Available data —
-------------------------

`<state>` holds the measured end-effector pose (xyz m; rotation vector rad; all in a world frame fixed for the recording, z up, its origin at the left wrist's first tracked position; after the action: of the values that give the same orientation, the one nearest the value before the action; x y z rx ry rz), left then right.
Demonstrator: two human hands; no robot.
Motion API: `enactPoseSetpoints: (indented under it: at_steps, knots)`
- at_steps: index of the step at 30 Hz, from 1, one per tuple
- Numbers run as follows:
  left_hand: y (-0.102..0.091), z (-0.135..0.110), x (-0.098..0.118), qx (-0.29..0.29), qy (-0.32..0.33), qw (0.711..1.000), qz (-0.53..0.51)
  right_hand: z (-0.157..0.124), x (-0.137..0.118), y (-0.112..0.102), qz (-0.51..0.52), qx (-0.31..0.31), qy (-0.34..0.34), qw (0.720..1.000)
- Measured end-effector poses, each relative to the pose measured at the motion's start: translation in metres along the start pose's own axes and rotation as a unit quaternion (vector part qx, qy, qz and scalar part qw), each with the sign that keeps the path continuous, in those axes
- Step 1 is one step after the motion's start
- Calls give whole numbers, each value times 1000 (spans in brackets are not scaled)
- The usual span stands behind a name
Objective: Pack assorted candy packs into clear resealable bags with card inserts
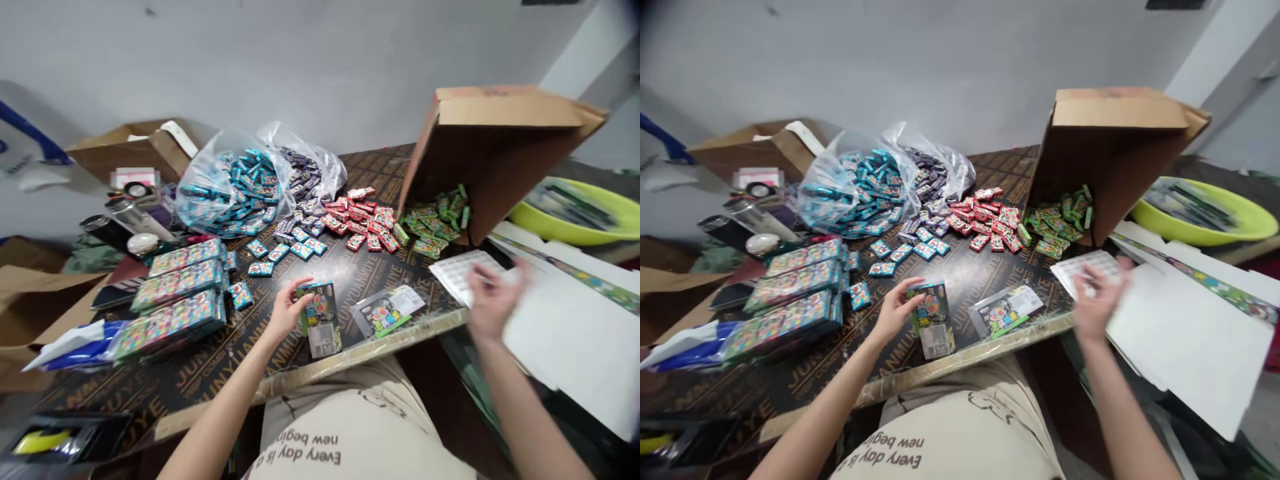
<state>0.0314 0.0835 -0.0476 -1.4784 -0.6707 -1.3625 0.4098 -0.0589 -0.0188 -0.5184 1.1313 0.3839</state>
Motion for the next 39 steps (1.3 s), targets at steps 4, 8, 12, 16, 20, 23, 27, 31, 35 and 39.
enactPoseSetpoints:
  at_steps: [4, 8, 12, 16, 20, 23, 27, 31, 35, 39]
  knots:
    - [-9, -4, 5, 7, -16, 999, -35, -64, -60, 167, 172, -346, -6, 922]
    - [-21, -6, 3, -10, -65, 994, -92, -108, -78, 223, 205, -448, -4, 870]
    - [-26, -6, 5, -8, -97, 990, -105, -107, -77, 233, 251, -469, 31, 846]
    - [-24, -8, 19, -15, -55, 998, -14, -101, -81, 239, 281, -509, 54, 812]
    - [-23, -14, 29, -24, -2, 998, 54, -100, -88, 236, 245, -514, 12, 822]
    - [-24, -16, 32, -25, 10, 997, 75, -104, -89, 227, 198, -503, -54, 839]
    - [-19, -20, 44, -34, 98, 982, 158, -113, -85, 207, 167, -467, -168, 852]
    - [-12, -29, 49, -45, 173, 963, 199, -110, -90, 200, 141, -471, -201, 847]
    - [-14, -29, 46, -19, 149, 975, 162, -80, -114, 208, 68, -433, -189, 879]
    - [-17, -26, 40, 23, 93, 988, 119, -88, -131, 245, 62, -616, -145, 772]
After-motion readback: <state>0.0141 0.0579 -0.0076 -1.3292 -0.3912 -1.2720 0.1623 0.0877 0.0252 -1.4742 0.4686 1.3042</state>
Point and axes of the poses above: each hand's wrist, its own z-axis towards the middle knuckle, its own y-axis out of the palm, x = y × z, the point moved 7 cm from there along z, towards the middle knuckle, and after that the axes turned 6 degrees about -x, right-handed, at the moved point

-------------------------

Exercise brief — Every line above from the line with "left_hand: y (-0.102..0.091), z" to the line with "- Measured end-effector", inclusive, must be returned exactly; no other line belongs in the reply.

Solution for this task —
  left_hand: y (-0.102..0.091), z (-0.135..0.110), x (-0.098..0.118), qx (-0.29..0.29), qy (-0.32..0.33), qw (0.711..1.000), qz (-0.53..0.51)
  right_hand: z (-0.157..0.124), x (-0.137..0.118), y (-0.112..0.102), qz (-0.51..0.52), qx (-0.31..0.31), qy (-0.34..0.34), qw (0.720..1.000)
- Measured end-effector poses, each relative to the pose measured at the motion's start: translation in metres along the start pose's own axes and rotation as a unit quaternion (vector part qx, qy, qz and scalar part qw), each with the sign that keeps the path continuous, in those axes

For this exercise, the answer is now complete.